Aus dem Glück der Befreiung die Pflicht der Verantwortung: Die Rede zur Bundespräsidentenwahl 2012

 

Joachim Gauck: Was für ein schöner Sonntag

Sonntag, den 18. März 1990, wählte der 50jährige Gauck das erstemal in seinem Leben in einem demokratischen System, und wurde in dieser Volkskammerwahl für das Bündnis 90 selbst gewählt, die Volkskammer, die den Beitritt zur Bundesrepublik am 3. Oktober 1990 beschließen würde.
Er war Pastor und Kirchentagsorganisator, kein Kommunist aber wohl auch kein Kämpfer der ersten Stunde; 1990 bis 2000 sollte er die "Gauck-Behörde" leiten, die die Stasi-Unterlagen verwahrte und zur Verfügung stellte - eine Auseinandersetzung mit der deutschen Vergangenheit.
Sonntag, den 18. März 2012 wurde er zum Bundespräsidenten gewählt.

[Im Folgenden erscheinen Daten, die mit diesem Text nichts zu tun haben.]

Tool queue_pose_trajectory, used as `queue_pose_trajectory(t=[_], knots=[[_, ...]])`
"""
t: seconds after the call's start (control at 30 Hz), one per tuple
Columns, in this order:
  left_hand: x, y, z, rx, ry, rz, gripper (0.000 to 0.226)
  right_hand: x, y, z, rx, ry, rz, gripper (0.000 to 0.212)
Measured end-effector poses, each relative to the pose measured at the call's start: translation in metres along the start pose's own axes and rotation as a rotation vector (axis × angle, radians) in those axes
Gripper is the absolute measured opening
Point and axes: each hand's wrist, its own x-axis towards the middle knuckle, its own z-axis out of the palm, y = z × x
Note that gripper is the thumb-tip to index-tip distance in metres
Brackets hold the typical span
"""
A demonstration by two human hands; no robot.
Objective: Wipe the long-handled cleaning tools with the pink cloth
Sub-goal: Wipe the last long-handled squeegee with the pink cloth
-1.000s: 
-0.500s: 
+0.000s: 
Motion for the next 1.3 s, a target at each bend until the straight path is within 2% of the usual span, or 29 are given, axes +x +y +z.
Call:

Zwei Zitate aus seiner kurzen Antrittsrede:

"...ich habe damals [18.März 1990] gefühlsmäßig bejaht, was ich mir erst später theoretisch erarbeitet habe, dass aus dem Glück der Befreiung die Pflicht, aber auch das Glück der Verantwortung erwachsen muss." 

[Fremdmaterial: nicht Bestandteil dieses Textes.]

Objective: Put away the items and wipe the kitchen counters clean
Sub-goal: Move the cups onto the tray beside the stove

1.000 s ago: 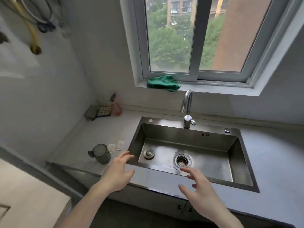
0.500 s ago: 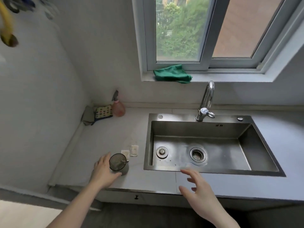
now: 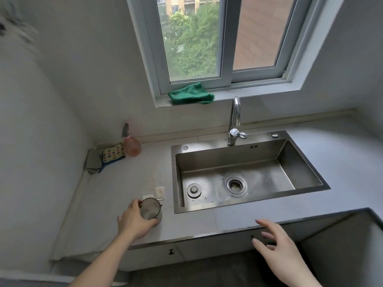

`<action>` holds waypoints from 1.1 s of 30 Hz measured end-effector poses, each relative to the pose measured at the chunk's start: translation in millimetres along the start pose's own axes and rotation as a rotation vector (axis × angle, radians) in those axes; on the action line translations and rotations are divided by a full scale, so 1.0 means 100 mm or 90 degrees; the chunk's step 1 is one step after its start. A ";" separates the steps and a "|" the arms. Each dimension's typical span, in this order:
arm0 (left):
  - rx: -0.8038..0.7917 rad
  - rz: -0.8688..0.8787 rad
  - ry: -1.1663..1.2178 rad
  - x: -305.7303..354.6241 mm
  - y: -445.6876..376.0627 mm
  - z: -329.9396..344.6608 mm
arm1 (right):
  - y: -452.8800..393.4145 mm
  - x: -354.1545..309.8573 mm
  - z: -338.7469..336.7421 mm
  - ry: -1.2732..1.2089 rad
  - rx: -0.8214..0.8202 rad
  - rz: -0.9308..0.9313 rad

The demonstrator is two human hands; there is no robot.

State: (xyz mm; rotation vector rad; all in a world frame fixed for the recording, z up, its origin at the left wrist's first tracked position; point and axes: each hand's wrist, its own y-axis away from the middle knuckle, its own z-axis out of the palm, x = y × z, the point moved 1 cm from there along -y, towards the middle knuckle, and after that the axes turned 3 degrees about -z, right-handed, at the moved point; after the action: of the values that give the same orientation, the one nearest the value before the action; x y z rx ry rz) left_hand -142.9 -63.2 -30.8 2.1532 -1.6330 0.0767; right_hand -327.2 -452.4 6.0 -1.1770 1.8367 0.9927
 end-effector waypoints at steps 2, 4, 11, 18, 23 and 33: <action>0.018 0.034 0.040 0.27 0.18 -0.02 | 0.10 0.03 -0.16 0.003 0.019 -0.005; 0.018 0.083 0.114 0.65 0.42 -0.02 | 0.22 0.09 -0.38 0.006 0.040 -0.004; -0.035 0.320 0.226 2.11 1.40 0.30 | 0.82 0.41 -1.38 0.001 0.141 0.021; -0.111 0.478 0.255 3.43 2.44 0.81 | 1.48 0.92 -2.45 0.021 0.258 0.064; -0.157 0.556 0.223 4.14 2.96 1.16 | 1.87 1.27 -3.00 0.017 0.317 0.107; -0.247 0.639 0.042 5.85 3.17 2.11 | 2.09 1.92 -3.75 -0.010 0.446 0.203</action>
State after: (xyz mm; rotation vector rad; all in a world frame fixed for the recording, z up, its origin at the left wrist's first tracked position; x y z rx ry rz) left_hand -304.8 -737.6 50.1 0.8993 -2.2843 0.1135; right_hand -645.5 -795.6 48.4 -0.4606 2.1418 0.4315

"...es ist unser Land, in dem wir Verantwortung übernehmen, wie es auch unser Land ist, wenn wir die Verantwortung scheuen. Bedenken sollten wir dabei: Derjenige, der gestaltet, wie derjenige, der abseits steht, beide haben sie Kinder. Ihnen werden wir dieses Land übergeben. Es ist der Mühe wert, es unseren Kindern so anzuvertrauen, dass auch sie zu diesem Land 'unser Land' sagen können."


Zum vollständigen Wortlaut der Antrittsrede

 

Kommentar: Der Leser möge probehalber im zweiten Zitat "unser Land" durch "unsere Erde" ersetzen.